Questo spettacolo nasce da un’idea che mi è sorta qualche anno fa, durante il mio viaggio di nozze: insomma, non tutti i mali vengono per nuocere (dice ironicamente). Il viaggio è consistito in un ‘coast to coast’ in America, dove, attraversando una storica strada chiamata “Route sixty six”, ci si imbatte in molti motel: non quelli a luci rosse tipicamente italiani, ma quelli utilizzati da chi viaggia spesso e si sofferma soltanto una notte. Ne ho girati circa trenta e ogni stanza mi ispirava emozioni diverse: erano abbastanza basiche, ma ogni singolo oggetto mi suggeriva qualcosa. Per cui, lo spettacolo sarà un viaggio in queste stanze del Motel, in ognuna delle quali ci sarà un tema e ognuno rappresenterà un sentimento. Capisco che, detto così, sembra una cosa seria, invece no: è molto ironico.

La sua comicità è stata portata sia a teatro, sia al cinema che in televisione: dove è stato più facile trasmetterla?

Al cinema ho fatto poco: nel film di Brizzi, intitolato “Com’è bello far l’amore”, ho fatto una parte, ma giusto qualcosina perché ritengo che fare cinema e fare cabaret siano due mestieri completamente diversi. In realtà, quando lavoro a teatro dico che mi trovo bene lì, quando lavoro in televisione dico lo stesso. Riguardo il teatro, mi piacciono i posti che mi somigliano: ad esempio, il teatro di Altamura è molto bello, piccolino e raccolto, sembra di stare in un posto dove c’è un pubblico da cabaret.
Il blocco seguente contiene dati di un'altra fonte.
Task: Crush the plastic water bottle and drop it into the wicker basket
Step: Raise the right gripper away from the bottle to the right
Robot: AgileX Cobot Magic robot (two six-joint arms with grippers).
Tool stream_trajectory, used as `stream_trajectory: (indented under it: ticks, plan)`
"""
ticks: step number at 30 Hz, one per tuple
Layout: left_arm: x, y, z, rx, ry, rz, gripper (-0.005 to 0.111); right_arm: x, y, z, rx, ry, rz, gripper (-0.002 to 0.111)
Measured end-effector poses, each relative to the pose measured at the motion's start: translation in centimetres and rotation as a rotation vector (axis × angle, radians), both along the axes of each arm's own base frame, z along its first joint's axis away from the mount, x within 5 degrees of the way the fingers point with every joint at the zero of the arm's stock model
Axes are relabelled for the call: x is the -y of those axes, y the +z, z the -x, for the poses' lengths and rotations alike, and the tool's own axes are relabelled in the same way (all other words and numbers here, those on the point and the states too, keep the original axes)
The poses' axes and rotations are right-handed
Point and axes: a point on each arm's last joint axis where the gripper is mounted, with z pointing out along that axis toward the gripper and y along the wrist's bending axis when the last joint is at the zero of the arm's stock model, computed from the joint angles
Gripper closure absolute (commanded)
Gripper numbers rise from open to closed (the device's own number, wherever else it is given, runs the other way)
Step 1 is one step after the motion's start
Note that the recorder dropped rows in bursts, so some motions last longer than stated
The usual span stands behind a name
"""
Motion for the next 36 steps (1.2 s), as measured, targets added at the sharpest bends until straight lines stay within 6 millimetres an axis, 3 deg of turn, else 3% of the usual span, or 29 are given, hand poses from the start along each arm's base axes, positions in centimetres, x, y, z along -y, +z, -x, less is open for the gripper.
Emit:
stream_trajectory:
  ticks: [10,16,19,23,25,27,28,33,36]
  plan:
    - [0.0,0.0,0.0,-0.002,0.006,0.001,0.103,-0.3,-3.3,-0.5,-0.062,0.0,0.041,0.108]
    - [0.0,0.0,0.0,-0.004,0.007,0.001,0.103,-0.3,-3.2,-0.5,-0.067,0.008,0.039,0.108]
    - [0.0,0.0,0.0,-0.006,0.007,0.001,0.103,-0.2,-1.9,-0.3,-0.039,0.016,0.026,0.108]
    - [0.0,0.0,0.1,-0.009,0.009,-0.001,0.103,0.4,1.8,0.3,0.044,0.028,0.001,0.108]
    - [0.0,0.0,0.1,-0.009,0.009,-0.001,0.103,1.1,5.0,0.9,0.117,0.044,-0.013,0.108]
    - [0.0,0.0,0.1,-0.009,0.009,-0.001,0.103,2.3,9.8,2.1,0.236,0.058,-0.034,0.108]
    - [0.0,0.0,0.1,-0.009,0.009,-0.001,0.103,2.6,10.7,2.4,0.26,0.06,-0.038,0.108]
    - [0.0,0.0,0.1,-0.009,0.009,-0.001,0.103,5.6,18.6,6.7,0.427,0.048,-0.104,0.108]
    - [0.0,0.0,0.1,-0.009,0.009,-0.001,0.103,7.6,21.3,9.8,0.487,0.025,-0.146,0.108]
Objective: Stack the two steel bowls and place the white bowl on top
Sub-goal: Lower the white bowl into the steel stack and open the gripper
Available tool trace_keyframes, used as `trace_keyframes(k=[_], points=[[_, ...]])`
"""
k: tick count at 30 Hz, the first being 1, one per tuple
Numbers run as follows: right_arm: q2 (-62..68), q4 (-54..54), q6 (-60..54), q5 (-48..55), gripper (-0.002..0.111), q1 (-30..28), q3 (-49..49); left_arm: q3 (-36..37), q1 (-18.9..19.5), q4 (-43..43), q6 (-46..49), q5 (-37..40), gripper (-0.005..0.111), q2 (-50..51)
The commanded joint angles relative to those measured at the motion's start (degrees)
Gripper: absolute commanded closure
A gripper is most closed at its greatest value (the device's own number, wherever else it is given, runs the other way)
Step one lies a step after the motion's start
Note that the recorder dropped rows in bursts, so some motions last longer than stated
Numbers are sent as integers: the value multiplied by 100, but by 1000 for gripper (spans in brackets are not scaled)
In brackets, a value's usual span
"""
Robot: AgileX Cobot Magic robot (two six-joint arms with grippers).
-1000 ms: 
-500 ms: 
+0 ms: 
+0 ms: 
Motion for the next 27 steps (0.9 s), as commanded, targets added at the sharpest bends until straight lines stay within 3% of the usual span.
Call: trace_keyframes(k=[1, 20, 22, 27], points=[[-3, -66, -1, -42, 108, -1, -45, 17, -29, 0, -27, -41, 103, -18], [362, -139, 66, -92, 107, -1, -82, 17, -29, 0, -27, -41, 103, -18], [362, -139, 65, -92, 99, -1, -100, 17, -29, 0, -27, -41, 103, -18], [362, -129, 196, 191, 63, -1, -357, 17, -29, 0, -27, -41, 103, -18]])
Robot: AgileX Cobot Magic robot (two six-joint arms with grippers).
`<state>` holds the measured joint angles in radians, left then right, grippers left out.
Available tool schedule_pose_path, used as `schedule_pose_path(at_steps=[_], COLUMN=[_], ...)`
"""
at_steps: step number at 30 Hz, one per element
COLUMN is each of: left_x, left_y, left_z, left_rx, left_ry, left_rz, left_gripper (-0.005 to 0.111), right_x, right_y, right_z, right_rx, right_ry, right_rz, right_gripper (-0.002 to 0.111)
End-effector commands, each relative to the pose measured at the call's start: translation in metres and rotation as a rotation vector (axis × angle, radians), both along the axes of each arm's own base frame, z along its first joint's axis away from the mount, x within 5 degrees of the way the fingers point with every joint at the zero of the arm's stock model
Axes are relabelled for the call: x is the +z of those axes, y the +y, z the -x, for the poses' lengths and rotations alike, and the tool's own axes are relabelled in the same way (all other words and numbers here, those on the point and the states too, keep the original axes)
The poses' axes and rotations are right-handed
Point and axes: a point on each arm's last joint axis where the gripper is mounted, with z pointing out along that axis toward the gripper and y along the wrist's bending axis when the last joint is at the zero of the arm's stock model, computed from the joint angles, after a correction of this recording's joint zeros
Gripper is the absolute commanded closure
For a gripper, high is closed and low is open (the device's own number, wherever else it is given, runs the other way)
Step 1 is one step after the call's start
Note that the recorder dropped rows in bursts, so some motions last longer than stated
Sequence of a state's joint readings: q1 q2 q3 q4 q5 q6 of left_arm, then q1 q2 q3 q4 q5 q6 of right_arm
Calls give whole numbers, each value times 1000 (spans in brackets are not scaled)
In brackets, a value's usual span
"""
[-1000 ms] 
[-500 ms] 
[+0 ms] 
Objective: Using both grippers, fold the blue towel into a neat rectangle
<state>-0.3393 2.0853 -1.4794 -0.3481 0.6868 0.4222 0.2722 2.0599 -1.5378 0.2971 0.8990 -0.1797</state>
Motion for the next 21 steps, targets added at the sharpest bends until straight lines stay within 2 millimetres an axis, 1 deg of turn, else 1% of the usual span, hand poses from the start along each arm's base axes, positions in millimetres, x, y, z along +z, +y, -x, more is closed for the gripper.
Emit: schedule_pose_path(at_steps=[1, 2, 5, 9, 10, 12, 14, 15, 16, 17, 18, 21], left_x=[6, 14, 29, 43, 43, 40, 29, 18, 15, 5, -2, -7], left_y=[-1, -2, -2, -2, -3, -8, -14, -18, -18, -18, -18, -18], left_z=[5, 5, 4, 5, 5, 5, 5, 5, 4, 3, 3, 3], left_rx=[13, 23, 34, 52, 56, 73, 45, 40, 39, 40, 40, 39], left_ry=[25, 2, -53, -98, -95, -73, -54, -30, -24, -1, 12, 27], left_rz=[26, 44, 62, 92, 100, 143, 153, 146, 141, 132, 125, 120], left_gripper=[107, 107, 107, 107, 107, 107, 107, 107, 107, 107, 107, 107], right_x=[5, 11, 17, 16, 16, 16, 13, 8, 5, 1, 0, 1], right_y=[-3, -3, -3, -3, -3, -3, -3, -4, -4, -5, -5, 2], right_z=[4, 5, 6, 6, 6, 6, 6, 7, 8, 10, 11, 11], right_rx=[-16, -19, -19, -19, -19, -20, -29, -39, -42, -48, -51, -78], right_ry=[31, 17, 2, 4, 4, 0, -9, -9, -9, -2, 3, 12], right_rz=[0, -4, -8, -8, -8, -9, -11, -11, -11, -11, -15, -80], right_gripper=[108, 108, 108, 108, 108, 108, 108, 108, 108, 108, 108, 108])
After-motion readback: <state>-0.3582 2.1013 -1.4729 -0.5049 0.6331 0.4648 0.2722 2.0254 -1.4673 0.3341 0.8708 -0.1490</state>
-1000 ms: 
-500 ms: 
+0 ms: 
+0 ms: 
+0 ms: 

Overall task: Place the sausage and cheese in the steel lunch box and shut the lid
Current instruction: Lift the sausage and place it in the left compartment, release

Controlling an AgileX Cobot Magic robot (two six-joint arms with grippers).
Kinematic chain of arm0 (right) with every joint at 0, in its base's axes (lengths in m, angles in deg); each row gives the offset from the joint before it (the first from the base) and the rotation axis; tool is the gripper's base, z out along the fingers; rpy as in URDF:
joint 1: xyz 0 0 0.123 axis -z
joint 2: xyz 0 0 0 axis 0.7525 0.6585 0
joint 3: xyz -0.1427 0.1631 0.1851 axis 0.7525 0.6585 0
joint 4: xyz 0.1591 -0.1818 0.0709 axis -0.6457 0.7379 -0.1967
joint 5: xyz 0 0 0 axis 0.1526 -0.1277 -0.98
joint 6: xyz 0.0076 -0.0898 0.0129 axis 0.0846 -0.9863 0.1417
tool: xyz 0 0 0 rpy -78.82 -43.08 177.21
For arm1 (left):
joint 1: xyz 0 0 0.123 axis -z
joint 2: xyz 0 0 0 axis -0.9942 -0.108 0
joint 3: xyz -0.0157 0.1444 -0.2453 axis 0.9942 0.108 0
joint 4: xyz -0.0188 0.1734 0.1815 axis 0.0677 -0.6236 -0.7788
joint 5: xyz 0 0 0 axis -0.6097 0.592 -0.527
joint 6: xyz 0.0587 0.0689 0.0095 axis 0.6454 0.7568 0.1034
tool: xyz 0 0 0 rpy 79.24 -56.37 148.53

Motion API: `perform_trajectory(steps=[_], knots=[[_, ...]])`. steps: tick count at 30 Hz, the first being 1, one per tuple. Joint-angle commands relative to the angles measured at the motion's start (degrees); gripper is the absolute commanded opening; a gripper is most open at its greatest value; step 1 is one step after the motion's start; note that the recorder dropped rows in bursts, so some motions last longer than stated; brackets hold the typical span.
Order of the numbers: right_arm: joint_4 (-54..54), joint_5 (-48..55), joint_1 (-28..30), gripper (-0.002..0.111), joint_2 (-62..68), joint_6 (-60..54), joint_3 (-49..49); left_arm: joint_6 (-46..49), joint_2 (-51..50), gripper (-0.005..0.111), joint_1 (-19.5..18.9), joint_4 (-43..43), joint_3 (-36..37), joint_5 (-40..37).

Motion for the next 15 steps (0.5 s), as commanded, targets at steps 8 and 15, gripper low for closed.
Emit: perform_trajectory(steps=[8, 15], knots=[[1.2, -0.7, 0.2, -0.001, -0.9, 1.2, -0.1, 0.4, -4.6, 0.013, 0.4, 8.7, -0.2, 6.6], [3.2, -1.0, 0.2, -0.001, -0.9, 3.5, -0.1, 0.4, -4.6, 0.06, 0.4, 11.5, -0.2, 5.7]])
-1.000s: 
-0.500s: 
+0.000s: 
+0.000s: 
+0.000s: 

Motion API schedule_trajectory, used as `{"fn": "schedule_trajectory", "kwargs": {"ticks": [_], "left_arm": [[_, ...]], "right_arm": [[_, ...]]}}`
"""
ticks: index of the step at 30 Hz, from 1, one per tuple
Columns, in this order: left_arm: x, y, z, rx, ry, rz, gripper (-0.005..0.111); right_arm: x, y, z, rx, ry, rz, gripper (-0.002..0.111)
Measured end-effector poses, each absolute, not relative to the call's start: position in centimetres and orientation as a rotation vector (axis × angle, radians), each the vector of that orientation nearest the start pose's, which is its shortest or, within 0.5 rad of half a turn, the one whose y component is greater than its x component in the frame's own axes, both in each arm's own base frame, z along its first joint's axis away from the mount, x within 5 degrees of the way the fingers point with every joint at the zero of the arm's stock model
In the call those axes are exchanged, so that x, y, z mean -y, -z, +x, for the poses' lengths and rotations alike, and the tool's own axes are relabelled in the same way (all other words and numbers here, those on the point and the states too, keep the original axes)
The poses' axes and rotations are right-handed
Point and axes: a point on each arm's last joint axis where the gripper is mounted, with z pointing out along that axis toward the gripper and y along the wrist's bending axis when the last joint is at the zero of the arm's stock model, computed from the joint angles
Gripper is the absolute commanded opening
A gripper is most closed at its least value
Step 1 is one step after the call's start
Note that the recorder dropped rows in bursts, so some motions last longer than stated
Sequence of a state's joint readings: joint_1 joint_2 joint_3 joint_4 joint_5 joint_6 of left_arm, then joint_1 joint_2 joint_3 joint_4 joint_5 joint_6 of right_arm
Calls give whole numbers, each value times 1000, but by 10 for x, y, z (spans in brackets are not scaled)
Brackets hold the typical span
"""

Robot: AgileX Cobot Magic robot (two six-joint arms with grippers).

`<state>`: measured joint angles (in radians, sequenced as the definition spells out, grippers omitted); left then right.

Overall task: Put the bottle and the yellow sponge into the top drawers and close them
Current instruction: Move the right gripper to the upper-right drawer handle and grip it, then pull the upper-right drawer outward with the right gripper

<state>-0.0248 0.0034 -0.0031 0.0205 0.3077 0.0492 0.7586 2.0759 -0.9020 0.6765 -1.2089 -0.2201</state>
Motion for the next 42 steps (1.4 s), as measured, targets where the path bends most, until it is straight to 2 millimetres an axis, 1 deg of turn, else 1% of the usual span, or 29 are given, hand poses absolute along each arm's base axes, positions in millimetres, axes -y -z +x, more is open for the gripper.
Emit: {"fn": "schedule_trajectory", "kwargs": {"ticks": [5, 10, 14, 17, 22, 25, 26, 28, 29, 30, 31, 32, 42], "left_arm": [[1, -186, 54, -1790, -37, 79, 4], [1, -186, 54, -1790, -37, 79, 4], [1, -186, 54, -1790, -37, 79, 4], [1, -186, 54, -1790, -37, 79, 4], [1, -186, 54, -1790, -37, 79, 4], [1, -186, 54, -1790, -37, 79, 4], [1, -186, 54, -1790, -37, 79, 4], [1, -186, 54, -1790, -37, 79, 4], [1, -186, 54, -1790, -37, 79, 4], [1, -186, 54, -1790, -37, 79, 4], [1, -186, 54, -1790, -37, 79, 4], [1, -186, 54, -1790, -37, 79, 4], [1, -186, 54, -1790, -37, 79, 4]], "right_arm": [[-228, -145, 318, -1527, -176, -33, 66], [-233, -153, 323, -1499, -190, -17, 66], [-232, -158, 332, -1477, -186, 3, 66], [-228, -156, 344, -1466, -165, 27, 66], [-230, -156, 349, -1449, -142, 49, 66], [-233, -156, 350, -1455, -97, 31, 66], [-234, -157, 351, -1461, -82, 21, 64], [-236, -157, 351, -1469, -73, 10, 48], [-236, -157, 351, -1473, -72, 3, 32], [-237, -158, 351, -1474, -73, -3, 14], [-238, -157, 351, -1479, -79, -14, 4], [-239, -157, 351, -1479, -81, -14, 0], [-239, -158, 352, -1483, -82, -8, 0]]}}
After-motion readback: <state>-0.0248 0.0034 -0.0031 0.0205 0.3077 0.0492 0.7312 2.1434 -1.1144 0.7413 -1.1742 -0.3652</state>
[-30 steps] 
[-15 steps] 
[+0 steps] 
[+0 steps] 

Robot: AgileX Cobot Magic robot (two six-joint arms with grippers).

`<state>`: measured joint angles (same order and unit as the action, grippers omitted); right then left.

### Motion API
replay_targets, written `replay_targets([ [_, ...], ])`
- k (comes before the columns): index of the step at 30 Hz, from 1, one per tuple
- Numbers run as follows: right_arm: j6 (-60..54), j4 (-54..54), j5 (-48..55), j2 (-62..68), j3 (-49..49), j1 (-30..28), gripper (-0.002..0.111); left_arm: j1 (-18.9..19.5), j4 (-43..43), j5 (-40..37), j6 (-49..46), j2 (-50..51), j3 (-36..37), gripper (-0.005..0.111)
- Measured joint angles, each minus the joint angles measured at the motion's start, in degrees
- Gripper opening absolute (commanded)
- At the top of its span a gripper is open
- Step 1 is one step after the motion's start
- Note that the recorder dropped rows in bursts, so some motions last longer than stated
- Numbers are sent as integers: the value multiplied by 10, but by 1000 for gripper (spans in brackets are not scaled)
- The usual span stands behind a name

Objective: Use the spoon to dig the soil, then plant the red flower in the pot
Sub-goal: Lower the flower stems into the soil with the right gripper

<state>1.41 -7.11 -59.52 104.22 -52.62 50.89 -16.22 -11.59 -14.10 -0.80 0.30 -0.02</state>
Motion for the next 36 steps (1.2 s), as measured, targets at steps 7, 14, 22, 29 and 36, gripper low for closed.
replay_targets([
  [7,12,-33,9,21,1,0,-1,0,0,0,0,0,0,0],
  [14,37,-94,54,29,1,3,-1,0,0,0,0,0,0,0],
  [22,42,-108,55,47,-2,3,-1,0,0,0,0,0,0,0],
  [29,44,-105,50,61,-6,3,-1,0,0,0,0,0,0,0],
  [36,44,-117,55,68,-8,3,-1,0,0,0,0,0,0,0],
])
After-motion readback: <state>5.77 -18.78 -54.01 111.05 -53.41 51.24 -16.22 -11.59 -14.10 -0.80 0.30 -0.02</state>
Lo stesso vale per la televisione, sono stato molto fortunato: ho lavorato con la Gialappa’s band, che altro non è altro se non la voce del pubblico dal vivo che risponde e ti stimola continuamente.

Spostandosi spesso, ha notato differenza dal Nord al Sud?

Io sono originario di un paesino in provincia di Enna, in Sicilia, quindi fin da giovane mi sono spostato per fare questo lavoro: per cui, non trovo differenza, mi sono abituato a lavorare a Trieste come a Palermo o ad Ancona. A me piace adeguarmi al pubblico che ho davanti: capisco quando un pubblico ama una comicità lenta (di solito nei posti piccoli) o più movimentata (nei posti più grandi). Mi piace farmi trasportare dal gruppo, coinvolgere il pubblico nel mio spettacolo, ovviamente senza creare imbarazzo.